Thanks for the long and interesting article. Two comments, one an observation I'd be interested in hearing your response to, the second a bit of a devil's advocate question.
First, in your write-up, you describe data as singular, but of course, it's often a tuple. To take a concrete example, let's say that Sally, in order to make her move from Atlanta to Chicago, goes to U-Haul's website and reserves a 14' truck for Monday. She thinks a bit more and decides that she needs a bigger truck, so she goes to the site and changes her reservation to a 17' truck. After even more thinking, she decides she really won't be ready by Monday, so she changes her reservation date to Tuesday.
Let's call these three moments t0, t1 and t2. So her order has changed from:
t0: 14' truck, Monday
t1: 17' truck, Monday
t2: 17' truck, Tuesday
BUT, it so happens that U-Haul has implemented a datastore like you suggest, one that is only "eventually consistent", and when Sally made her change at t2, the node she was talking to hadn't heard yet about the switch from a 14' to a 17' truck. So the actual tuples that were recorded were:
t0: 14' truck, Monday
t1: 17' truck, Monday
t2: 14' truck, Tuesday
Now you're in a pickle: how can you tell that the record stored at t2 was partially out of date, verses the possibility that maybe Sally really did want to change back to a 14' truck at the same time she changed the date to Tuesday.
To solve this, you need to do two things: the table that records new items is different from the ones that record updates, in that the new item tables contain full tuples, while the update tables are radically normalized, to the extent that they'll usually have just two columns: a key and an atomic replacement value.

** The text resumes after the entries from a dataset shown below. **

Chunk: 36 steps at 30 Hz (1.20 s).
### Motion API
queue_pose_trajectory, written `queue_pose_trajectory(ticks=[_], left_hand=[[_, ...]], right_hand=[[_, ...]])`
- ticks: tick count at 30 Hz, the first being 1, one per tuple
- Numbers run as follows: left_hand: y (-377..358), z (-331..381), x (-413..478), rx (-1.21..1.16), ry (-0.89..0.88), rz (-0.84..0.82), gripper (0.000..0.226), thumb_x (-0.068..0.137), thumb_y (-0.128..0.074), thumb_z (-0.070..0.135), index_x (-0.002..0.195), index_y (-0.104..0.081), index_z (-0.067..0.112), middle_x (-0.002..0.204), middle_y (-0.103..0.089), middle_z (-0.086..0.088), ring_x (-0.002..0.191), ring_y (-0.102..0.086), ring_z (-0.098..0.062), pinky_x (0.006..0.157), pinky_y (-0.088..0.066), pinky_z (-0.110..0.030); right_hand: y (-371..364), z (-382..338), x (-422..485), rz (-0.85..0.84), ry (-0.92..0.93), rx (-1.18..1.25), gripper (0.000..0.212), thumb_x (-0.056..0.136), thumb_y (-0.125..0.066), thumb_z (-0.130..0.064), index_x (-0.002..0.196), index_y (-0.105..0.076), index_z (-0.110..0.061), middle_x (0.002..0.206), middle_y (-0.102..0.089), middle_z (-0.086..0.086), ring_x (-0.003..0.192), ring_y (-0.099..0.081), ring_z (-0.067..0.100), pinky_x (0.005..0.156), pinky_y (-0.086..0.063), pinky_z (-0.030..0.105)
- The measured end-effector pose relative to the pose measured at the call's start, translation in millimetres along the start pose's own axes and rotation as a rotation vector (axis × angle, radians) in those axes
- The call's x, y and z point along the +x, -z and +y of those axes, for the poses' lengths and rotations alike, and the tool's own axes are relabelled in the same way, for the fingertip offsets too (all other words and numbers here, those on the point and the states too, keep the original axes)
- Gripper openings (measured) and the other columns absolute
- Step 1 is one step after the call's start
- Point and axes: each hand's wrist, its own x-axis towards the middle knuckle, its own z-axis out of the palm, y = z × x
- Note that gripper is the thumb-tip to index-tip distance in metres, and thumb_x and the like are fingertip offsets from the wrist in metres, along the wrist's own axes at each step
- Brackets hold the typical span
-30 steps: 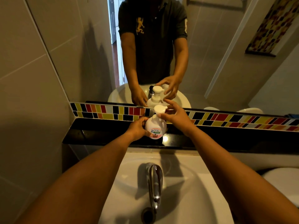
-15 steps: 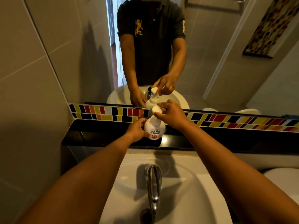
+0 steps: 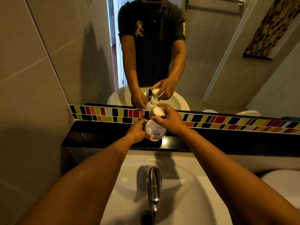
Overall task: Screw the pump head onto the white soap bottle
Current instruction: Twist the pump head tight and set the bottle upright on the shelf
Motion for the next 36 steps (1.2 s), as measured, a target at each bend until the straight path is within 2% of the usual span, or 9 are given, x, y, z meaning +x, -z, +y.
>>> queue_pose_trajectory(ticks=[3,6,15,18,21,24,27,33,36], left_hand=[[-1,0,1,0.01,0.0,-0.001,0.068,0.068,-0.086,0.01,0.128,-0.054,0.018,0.133,-0.063,-0.008,0.124,-0.059,-0.029,0.103,-0.05,-0.047],[-1,1,1,0.022,0.004,0.002,0.067,0.069,-0.085,0.01,0.128,-0.054,0.019,0.133,-0.062,-0.008,0.124,-0.059,-0.03,0.103,-0.05,-0.049],[-1,1,0,0.005,0.006,-0.003,0.071,0.069,-0.085,0.011,0.131,-0.052,0.017,0.135,-0.062,-0.008,0.125,-0.058,-0.03,0.103,-0.05,-0.05],[-1,1,-1,0.012,0.001,0.004,0.071,0.069,-0.085,0.011,0.131,-0.051,0.017,0.136,-0.061,-0.009,0.126,-0.058,-0.03,0.104,-0.05,-0.048],[0,1,-2,0.011,0.003,0.007,0.072,0.069,-0.085,0.011,0.132,-0.051,0.016,0.135,-0.061,-0.009,0.125,-0.058,-0.03,0.103,-0.05,-0.048],[1,2,-2,0.005,0.006,0.006,0.072,0.068,-0.086,0.01,0.131,-0.052,0.015,0.134,-0.061,-0.009,0.124,-0.058,-0.03,0.103,-0.05,-0.046],[1,2,-1,0.001,0.003,-0.001,0.072,0.067,-0.086,0.008,0.13,-0.053,0.016,0.134,-0.061,-0.009,0.125,-0.057,-0.029,0.103,-0.05,-0.047],[2,3,-2,-0.006,0.0,-0.009,0.071,0.066,-0.086,0.006,0.128,-0.054,0.016,0.132,-0.062,-0.01,0.122,-0.059,-0.03,0.102,-0.051,-0.048],[2,3,-1,0.0,-0.003,-0.008,0.071,0.066,-0.086,0.007,0.128,-0.054,0.017,0.132,-0.063,-0.009,0.122,-0.059,-0.03,0.101,-0.051,-0.049]], right_hand=[[1,5,-5,0.004,0.013,0.06,0.058,0.09,-0.065,-0.031,0.143,-0.046,-0.017,0.14,-0.056,0.011,0.122,-0.057,0.025,0.098,-0.051,0.038],[1,3,-4,0.015,0.008,0.057,0.054,0.091,-0.065,-0.028,0.14,-0.049,-0.015,0.136,-0.059,0.012,0.12,-0.058,0.026,0.099,-0.051,0.041],[-10,-1,0,0.135,-0.075,0.032,0.05,0.087,-0.07,-0.036,0.126,-0.048,-0.014,0.123,-0.064,0.011,0.108,-0.063,0.025,0.085,-0.055,0.034],[-14,0,1,0.163,-0.08,0.056,0.052,0.085,-0.071,-0.038,0.125,-0.048,-0.014,0.123,-0.064,0.011,0.108,-0.064,0.026,0.087,-0.056,0.037],[-12,4,0,0.12,-0.068,0.124,0.055,0.083,-0.073,-0.038,0.127,-0.048,-0.016,0.126,-0.063,0.011,0.111,-0.063,0.025,0.091,-0.056,0.039],[-4,9,-4,0.002,-0.049,0.238,0.064,0.085,-0.073,-0.034,0.14,-0.043,-0.022,0.136,-0.058,0.01,0.12,-0.059,0.026,0.096,-0.055,0.045],[2,14,-7,-0.076,-0.056,0.278,0.063,0.092,-0.065,-0.029,0.148,-0.037,-0.025,0.14,-0.055,0.012,0.121,-0.059,0.029,0.089,-0.058,0.037],[4,11,-7,-0.075,-0.064,0.332,0.053,0.091,-0.066,-0.017,0.14,-0.044,-0.016,0.131,-0.061,0.017,0.109,-0.064,0.03,0.063,-0.056,0.018],[3,11,-7,-0.066,-0.068,0.356,0.051,0.091,-0.067,-0.016,0.137,-0.045,-0.014,0.129,-0.062,0.016,0.106,-0.065,0.029,0.062,-0.056,0.019]])
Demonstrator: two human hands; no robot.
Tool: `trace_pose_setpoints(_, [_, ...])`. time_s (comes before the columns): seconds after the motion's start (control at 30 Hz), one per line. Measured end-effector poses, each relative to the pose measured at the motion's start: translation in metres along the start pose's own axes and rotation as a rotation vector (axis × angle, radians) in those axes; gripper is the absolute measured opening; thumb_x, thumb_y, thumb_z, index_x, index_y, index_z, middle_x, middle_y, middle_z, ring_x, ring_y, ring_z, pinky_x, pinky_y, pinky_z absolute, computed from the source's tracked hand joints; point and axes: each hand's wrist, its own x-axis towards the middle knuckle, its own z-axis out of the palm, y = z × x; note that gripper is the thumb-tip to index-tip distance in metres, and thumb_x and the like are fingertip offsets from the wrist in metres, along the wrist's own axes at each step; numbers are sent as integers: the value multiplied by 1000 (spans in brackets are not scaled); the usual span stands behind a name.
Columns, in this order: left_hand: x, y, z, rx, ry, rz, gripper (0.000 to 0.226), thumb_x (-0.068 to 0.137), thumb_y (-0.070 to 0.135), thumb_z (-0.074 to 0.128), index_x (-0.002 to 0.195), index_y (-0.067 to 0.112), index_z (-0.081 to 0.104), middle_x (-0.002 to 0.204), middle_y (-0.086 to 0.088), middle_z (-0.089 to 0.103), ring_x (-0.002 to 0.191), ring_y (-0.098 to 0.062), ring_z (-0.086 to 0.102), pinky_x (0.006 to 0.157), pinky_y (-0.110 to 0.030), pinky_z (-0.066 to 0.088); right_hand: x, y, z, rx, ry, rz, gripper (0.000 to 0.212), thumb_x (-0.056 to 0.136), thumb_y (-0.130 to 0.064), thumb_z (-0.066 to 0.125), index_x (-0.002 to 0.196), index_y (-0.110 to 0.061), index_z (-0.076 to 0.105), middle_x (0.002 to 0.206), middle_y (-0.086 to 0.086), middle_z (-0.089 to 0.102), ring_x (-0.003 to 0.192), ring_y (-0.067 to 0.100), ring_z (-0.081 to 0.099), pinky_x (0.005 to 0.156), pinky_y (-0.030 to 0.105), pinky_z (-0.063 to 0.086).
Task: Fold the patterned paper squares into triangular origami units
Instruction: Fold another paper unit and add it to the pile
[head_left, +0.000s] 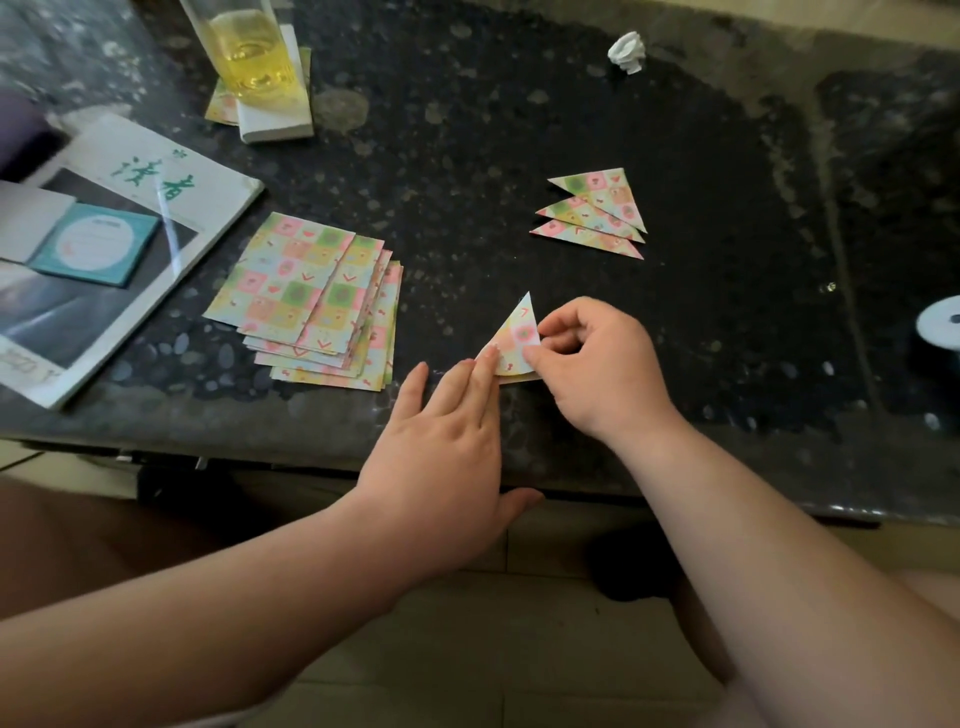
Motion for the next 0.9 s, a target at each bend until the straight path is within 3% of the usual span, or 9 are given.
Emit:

So what we'd actually record is:
t0: 14' truck, Monday in the "new reservation" table
t1: 17' truck in the "reservation item change" table
t2: Tuesday in the "reservation date change" table
I don't have any knee-jerk opposition to a schema like that, but it seems to me you'll run into two issues:
- all the usual issues with extreme normalization, like performance and massive and complicated joins. And since, as I understand it, your realtime iterative db is consuming the same data stream as your main store, it will face this same performance penalty, at least in its input.
- your schema darn well better be in BCNF, or enforcing data constraints across the hyper-normalized update tables is going to get very hairy very fast. Like here, let's say that U-Haul has a policy that it never rents 17' trucks on Tuesdays (I don't know why, maybe they wash them on Tuesdays). Since when Sally made her switch to Tuesday, the node she was talking to thought she was still renting a 14' truck, it was happy to record the change. But when your batch process comes along and tries to resolve the two updates, what does it do? There's no obvious answer (going with the last consistent state -- 17' for Monday -- is certainly wrong, as we know that's no longer what Sally wants). In other words, you're back in the "read repair" complexity and hell you thought you'd avoided.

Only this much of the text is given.